China and Israel are intensifying their joint efforts to tap into the vast potential of cooperation in innovation, which has benefited both sides.
China's Vice President Wang Qishan visited Israel this week and attended the fourth meeting of the China-Israel Joint Committee on Innovation Cooperation to bolster innovation cooperation between the two countries.
In an exclusive interview with Xinhua, Ami Appelbaum, chief scientist and chairman of the board of the Israeli Innovation Authority (IIA), said there is still work to be done on both sides in order to fully realize the potential of the bilateral relations.
"1+1 (China and Israel) will be much bigger than each one on its own," he said.
"The next step for the two countries will be Israeli and Chinese entities working together in the Chinese market," said Yaki Zinger, vice president of LR Group, an Israeli firm specializing in development and financing of large-scale projects in high-growth economies.
During the visit, Wang headed a large delegation with members from different ministries. A number of agreements were signed between the two countries, in fields including science and technology, life science, innovation, digital health and agriculture.
There are several arenas in which China and Israel have mutual benefits to offer.
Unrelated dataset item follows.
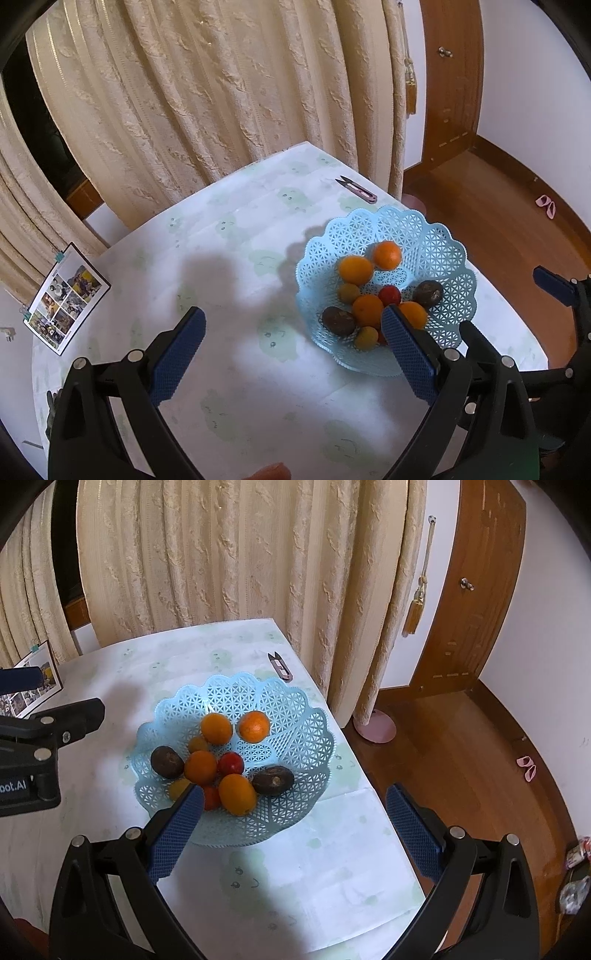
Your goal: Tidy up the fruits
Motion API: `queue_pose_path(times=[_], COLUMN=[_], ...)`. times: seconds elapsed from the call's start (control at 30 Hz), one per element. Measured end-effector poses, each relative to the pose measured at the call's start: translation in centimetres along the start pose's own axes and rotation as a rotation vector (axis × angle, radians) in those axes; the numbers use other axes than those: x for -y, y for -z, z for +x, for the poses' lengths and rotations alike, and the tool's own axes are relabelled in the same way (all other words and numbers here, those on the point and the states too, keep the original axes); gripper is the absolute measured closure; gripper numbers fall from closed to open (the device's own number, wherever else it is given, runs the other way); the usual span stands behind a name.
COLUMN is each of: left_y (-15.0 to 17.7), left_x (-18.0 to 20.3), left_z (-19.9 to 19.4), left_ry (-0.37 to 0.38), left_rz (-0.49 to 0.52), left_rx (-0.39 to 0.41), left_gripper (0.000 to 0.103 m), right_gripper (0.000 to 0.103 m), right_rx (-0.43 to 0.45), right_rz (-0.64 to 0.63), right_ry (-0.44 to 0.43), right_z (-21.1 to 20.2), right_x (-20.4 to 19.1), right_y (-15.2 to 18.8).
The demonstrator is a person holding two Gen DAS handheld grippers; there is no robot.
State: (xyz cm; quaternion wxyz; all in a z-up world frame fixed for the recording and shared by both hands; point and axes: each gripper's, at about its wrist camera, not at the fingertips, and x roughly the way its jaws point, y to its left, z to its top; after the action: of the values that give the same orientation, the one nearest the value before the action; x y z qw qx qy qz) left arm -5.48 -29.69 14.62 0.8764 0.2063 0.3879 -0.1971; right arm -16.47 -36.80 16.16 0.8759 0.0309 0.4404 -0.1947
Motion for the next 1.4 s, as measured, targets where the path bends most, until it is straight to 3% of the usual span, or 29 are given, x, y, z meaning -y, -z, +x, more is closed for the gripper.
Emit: queue_pose_path(times=[0.9,1.4], left_y=[-0.3,-0.8], left_x=[1.3,1.6], left_z=[2.6,3.8], left_ry=[-0.012,0.035], left_rz=[0.036,0.058], left_rx=[-0.062,-0.059], left_gripper=[0.008,0.008], right_gripper=[0.003,0.003], right_rx=[-0.037,-0.065], right_rz=[0.013,0.043], right_ry=[-0.002,0.006], right_z=[1.8,3.0], right_x=[0.5,0.9], right_y=[0.2,0.3])
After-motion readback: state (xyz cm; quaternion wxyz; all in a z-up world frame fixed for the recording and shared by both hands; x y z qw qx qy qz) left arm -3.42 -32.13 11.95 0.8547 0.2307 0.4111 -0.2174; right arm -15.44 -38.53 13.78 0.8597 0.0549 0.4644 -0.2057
Biomedical field is one of them.
"The market in China is an excellent opportunity for us," Zinger told Xinhua. "We will bring the medical training center for medical staff to China and we have the backup of the Israeli Ministries of Economy and Finance."
Agritech, as Appelbaum believed, is another potential field of cooperation for both sides.
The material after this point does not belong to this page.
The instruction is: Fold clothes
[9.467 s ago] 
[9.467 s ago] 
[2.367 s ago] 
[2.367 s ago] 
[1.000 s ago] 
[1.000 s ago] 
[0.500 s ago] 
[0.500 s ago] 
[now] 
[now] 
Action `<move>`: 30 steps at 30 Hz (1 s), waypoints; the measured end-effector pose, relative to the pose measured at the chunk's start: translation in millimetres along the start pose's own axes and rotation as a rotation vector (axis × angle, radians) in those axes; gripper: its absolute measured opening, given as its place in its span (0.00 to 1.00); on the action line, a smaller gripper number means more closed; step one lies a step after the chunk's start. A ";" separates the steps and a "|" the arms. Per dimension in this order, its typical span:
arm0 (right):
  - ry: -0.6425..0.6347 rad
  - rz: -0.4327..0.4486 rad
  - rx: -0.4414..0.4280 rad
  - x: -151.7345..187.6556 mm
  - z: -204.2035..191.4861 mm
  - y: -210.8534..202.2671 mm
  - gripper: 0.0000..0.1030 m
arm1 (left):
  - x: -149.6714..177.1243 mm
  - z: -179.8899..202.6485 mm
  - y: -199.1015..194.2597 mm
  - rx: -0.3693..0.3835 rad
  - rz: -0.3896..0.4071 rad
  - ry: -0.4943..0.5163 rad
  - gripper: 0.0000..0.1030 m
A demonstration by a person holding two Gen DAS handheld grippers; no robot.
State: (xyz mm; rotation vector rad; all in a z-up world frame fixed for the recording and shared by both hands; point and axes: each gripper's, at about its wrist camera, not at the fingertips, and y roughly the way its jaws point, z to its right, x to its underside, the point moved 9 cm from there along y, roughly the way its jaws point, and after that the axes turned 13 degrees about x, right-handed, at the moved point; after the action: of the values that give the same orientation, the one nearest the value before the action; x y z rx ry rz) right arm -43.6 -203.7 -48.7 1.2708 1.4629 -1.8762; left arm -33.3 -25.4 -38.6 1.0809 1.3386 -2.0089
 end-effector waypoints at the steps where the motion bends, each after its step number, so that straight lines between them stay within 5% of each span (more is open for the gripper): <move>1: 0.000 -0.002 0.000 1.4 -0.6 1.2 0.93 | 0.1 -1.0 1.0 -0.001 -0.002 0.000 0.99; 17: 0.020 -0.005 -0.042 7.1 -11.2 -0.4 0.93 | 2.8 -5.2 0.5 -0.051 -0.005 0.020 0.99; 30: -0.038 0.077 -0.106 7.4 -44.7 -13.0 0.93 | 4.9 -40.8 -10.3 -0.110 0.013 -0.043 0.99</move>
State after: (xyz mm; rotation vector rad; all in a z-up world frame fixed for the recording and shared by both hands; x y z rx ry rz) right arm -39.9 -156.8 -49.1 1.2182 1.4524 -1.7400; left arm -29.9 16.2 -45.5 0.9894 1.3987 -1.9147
Israel is considered an agricultural powerhouse after years of experience of using technologies to overcome arid climate and disadvantageous conditions. The country is also considered a pioneer in the field of precision irrigation.
"For China, with its huge population, its agriculture sector is an area where I think both countries need to focus on to leverage our knowledge on one hand, and to explore needs and opportunities on the other, and to work together for the benefit of humankind," he said.
In the field of autonomous driving, there is also great potential. China, which is at the forefront of driverless vehicles, can benefit greatly from the thriving autonomous driving technology in Israel.
The relations between the two countries began with the establishment of diplomatic ties in the beginning of the 1990s. As the two realized they complement each other, the bilateral economic relations have grown rapidly.
There is also increasing cooperation in the field of civil aviation.
Eli Alfassi, vice president of marketing at the Israel Aerospace Industries (IAI), believed that the future of cooperation is bright.
"IAI is planning to form a joint venture for general aviation aircraft design, manufacturing and sales in China," Alfassi told Xinhua.
"China's aviation industry is growing rapidly and IAI is a natural partner of Chinese companies, with our extensive knowhow and experience to help promote the field in China," he added.
However, challenges still remain, mainly cultural. There are differences in languages, customs and business practices to overcome.
To deal with the obstacles, more cultural interactions should be held between the two countries. And Chinese and Israeli employees should be encouraged to work together to make it easier to do businesses in each other's country, Appelbaum suggested.
In terms of economic relations, the Chinese and Israelis need to maintain open communication to assure mutual benefits, he said.